- **What you should do**
For the data below, please report each line where the word "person" is found.
++++ Data for this task ++++
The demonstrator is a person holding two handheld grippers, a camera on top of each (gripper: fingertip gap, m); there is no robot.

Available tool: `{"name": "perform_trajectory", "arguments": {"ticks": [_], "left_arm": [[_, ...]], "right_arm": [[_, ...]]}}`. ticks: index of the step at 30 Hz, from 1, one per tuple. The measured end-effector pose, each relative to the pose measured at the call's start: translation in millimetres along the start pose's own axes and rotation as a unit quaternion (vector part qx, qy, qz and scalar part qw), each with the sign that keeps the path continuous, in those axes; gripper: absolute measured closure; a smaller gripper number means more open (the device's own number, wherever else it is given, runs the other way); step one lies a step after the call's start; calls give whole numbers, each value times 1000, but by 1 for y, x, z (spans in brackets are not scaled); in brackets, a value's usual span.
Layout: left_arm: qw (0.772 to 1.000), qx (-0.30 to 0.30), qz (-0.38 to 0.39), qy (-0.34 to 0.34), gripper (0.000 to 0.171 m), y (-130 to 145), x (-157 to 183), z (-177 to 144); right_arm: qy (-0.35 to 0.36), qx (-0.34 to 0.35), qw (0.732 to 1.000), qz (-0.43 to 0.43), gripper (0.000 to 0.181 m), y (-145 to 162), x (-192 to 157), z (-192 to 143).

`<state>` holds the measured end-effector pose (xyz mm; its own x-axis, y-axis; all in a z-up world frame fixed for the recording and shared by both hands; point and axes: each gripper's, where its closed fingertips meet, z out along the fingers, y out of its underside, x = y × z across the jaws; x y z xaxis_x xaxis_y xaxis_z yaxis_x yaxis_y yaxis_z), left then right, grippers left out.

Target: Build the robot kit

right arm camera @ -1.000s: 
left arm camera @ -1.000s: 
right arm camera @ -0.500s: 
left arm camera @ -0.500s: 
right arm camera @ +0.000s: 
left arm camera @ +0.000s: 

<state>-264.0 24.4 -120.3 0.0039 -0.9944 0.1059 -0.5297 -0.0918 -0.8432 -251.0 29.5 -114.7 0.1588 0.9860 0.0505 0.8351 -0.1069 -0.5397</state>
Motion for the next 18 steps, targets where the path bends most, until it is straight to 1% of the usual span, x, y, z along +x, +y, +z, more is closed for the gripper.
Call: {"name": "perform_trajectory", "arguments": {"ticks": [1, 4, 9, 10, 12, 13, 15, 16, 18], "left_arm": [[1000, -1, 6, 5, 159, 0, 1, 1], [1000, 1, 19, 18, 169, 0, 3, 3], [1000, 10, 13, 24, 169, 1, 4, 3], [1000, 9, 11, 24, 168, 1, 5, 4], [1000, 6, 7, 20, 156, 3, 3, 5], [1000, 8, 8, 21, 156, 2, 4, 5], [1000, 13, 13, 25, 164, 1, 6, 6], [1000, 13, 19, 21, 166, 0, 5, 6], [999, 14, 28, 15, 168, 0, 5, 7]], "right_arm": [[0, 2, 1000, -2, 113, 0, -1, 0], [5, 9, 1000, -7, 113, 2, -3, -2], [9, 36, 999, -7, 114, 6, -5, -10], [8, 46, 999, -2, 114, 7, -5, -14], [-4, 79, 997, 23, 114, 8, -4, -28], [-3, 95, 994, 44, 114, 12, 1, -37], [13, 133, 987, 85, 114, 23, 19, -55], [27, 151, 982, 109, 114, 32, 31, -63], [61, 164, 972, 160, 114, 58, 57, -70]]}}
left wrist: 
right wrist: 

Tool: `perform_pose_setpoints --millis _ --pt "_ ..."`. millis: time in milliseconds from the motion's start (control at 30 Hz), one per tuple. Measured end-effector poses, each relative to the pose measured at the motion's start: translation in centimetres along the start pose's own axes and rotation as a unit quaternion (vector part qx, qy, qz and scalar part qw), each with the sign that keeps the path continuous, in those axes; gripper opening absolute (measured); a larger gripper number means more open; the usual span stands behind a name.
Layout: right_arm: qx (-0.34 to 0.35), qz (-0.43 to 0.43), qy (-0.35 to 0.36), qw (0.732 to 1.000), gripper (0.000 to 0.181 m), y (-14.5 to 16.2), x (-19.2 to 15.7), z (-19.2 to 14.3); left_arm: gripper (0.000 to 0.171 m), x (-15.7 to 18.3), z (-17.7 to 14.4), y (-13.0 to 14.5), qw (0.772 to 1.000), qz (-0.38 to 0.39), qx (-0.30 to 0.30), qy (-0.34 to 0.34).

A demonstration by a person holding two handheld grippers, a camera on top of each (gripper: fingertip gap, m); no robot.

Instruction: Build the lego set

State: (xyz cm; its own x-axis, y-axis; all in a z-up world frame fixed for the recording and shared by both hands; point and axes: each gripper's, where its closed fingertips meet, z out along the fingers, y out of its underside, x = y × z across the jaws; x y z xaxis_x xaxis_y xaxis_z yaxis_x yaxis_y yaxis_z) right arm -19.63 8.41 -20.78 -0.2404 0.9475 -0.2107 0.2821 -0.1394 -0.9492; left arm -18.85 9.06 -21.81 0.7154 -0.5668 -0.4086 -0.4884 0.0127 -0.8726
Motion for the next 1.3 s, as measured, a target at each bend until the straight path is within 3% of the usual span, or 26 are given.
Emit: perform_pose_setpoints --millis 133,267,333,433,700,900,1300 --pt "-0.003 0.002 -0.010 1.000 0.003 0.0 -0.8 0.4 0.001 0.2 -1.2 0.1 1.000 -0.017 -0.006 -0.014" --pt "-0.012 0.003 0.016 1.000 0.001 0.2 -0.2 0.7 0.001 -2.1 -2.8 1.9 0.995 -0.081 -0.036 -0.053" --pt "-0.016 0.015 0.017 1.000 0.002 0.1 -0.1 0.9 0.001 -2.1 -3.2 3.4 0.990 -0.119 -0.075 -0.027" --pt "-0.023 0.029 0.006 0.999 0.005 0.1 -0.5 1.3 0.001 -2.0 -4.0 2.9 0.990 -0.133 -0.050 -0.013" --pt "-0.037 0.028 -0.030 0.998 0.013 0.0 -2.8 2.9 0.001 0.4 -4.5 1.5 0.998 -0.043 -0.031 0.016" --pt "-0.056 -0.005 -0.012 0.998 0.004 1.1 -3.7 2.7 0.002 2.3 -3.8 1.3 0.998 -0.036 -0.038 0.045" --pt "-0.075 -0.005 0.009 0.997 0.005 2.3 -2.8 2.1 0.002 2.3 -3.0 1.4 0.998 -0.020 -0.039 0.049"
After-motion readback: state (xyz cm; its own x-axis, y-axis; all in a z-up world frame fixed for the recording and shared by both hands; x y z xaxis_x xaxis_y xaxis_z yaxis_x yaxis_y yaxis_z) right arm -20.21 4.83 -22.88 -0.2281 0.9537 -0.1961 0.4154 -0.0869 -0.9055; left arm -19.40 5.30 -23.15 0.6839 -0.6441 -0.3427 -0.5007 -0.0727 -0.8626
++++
- **Written reply**
The demonstrator is a person holding two handheld grippers, a camera on top of each (gripper: fingertip gap, m); there is no robot.
A demonstration by a person holding two handheld grippers, a camera on top of each (gripper: fingertip gap, m); no robot.

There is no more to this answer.